Standard DB interfaces - Githubissues

kmadathil commented 6 years ago

Quoth @vvasuki in #9 " Taking the flexibility preference to a slightly higher level - it is a good idea not to be "married" to any database technology. Access it via an interface (such as DbInterface and ClientInterface here - PS: you don't have to implement every method). Switching to a different database tool should be as simple as calling a different class's constructor - one shouldn't have to go messing about anywhere else."

codito commented 6 years ago

peewee is a good lightweight ORM that may help.
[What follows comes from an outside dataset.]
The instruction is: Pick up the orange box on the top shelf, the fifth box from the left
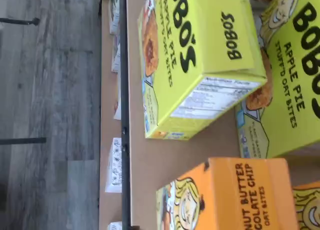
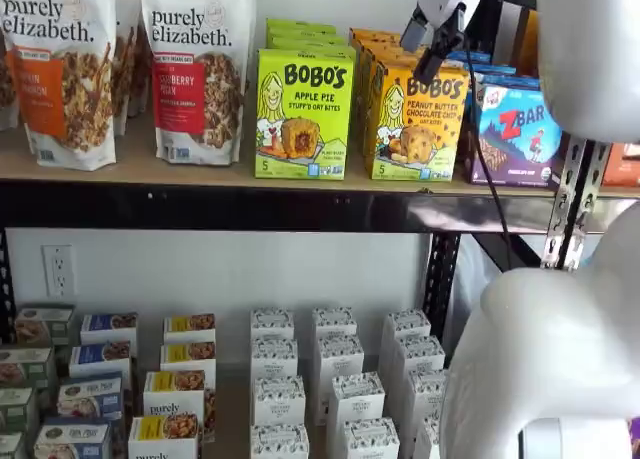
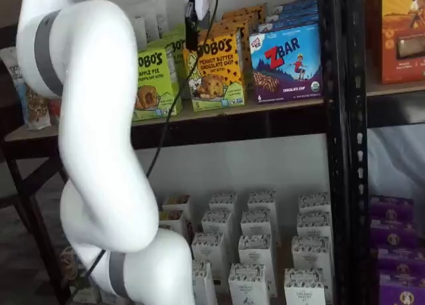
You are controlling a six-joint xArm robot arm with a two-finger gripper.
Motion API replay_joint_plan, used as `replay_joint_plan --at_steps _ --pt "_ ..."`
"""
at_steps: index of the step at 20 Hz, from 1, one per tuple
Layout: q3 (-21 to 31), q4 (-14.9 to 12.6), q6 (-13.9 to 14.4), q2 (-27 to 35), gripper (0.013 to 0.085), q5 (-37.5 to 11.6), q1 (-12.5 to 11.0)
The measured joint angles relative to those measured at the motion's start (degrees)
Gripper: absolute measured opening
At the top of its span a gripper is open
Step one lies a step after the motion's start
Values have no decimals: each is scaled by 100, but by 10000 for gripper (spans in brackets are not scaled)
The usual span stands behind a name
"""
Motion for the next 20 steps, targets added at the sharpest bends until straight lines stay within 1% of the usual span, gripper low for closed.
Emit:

It abstracts the interaction with underlying db (sqlite, pgsql etc.)

vvasuki commented 6 years ago

Albeit, we want to use no-sql databases to store json docs. https://github.com/coleifer/peewee/issues/434 suggests that peewee doesnt support such.

codito commented 6 years ago

Yes, it is sql only.

avinashvarna commented 6 years ago

The sanskrit_util module makes use of sqlite and ORM for its data. Would switching over to use that fully be an acceptable solution? The data we are currently using on the sanskrit_util branch includes an old version of the INRIA data. I have filed an issue to update it to include the latest INRIA data.

Given that it is SQL, will that work, or do we continue to think about nosql solutions?

vvasuki commented 6 years ago

If you're using SQL and intend to continue to use SQL (which I think is a bad choice given that nosql dbs are a simpler design than sql + orm) - yes. Otherwise, no.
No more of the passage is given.